Does this mean "Macintosh", as it appears? Was there a time where Windows or a subset of Windows could be compiled for the Macintosh?

5

There are 5 answers

0
John Knoeller On BEST ANSWER

At one time Microsoft was the largest developer of Macintosh software in the world. Excel and Word dominated their respective markets on the Macintosh, and later so did Office. So it's not that surprising that the applications division at MS would want a subset of the Windows header files that worked on the MAC - to make their cross platform software easier to maintain.

But there was never any version of the Windows OS that ran on the Macintosh.

In any case, this fragment is from objidl.h, seems to indicate that _MAC does indeed mean Macintosh in the header files though...

//FSSpec is Macintosh only, defined in macos\files.h
#ifdef _MAC
    typedef struct tagSTATSTG
    {                      
        LPOLESTR pwcsName;
            FSSpec *pspec;
        DWORD type;
        ULARGE_INTEGER cbSize;
...
    } STATSTG;
#else //_MAC
1
John Govage On

As you can see in Windows.h header file, macro _MAC is defined as follows:

#if defined(_68K_) || defined(_MPPC_)
#define _MAC
#endif
#endif

So, yes, it is defined only for old macOS environment (before it started to use intel processors)

3
jarnbjo On

I assume it is/was used for compiling Microsoft software (Office, IE, Windows Media Player) for MacOS. I know that IE and WMP for Solaris included a subset of Windows itself (e.g. libwinnt.so, libkernel32.so) as a direct replacement for the corresponding Windows DLLs.

0
Preet Sangha On

Lots of MS code has references to MAC as they develop for mac as well - for example office.
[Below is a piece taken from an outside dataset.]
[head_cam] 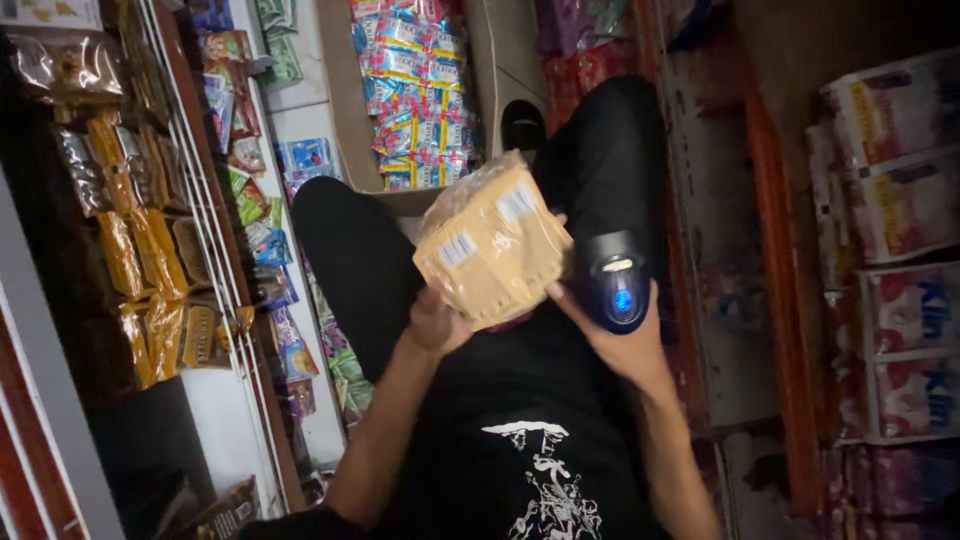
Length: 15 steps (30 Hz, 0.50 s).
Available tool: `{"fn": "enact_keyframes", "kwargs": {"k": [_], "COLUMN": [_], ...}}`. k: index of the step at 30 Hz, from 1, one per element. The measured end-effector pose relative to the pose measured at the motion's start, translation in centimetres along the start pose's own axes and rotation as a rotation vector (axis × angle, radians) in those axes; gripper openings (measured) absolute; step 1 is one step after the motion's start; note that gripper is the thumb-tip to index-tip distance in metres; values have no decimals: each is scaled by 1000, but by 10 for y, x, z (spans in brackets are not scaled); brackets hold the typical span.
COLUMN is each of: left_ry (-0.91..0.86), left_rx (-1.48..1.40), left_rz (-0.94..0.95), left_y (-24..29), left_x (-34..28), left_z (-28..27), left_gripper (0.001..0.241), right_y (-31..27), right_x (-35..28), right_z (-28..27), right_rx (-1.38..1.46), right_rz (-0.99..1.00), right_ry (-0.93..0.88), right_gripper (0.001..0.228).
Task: The person sits on the floor and uses a handheld scanner to scan barcodes on individual detergent packets and bulk boxes before placing items on a shelf.
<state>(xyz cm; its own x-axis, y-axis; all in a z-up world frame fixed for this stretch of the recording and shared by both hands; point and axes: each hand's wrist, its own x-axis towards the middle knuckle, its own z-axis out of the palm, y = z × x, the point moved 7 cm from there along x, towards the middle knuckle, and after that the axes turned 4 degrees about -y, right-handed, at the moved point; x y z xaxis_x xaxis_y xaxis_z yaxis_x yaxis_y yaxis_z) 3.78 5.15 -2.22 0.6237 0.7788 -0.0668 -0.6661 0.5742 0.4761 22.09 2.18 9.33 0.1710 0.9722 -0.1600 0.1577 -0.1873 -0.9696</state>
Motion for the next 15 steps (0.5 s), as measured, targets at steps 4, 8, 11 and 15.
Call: {"fn": "enact_keyframes", "kwargs": {"k": [4, 8, 11, 15], "left_ry": [-25, 102, 131, 194], "left_rx": [-552, -485, -335, -230], "left_rz": [-53, -18, -33, -5], "left_y": [3, 19, 14, 19], "left_x": [-3, -4, -6, 0], "left_z": [-1, -17, -24, -21], "left_gripper": [118, 111, 104, 96], "right_y": [32, 24, 6, 7], "right_x": [-10, -8, -20, -27], "right_z": [-2, -22, -10, -6], "right_rx": [239, -233, -230, -291], "right_rz": [241, 329, 174, 250], "right_ry": [236, 5, -278, -280], "right_gripper": [23, 25, 19, 22]}}
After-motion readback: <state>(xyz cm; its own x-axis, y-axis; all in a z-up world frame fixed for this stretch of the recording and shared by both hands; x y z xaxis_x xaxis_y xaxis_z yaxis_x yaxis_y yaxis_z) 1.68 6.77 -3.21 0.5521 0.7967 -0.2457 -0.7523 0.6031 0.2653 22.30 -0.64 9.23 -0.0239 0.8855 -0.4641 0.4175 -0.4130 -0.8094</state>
Probably this bit of the header file came from those teams.

0
Leif Strand On

As others have noted, Microsoft apps were ported to the Mac, and they probably found it easier to turn the underlying APIs/frameworks into a portable abstraction layer, rather than rewrite the apps themselves... just as the QuickTime team reportedly did when porting in the opposite direction (from Mac to Windows -- there are similar #if WIN32 conditionals in the Mac's Carbon headers). E.g., rather than riffle though your entire Win32 app's code base looking for CreateFile() and replacing or conditionalizing each reference with #ifdefs, just create a Mac version of CreateFile() and be done with it. Repeat for each Win32 API call.

The surprising bit of historical trivia is this: the end result of Microsoft's porting effort was available to third parties in the form of "Microsoft Visual C++ Cross-Development Edition for Macintosh". So anyone could take their Win32 app and port it to Mac using this abstraction layer.

Quote from my trusty MSDN October 1996 CD:

"Microsoft Visual C++ version 4.0 Cross-Development Edition for Macintosh facilitates the transfer of programs for the Microsoft Windows operating environment to the Apple 680x0 Macintosh or Power Macintosh environment. Designed to provide a complete program development environment, Visual C++ for Macintosh supports C, the standard C run-time library, C++, most of the Microsoft Win32 API including OLE and ODBC, and the Microsoft Foundation Class Library."

So it even included MFC. My guess is that any "#ifdef _MAC" is an artifact of the MSVC++ Cross-Development Edition for Macintosh (R.I.P.).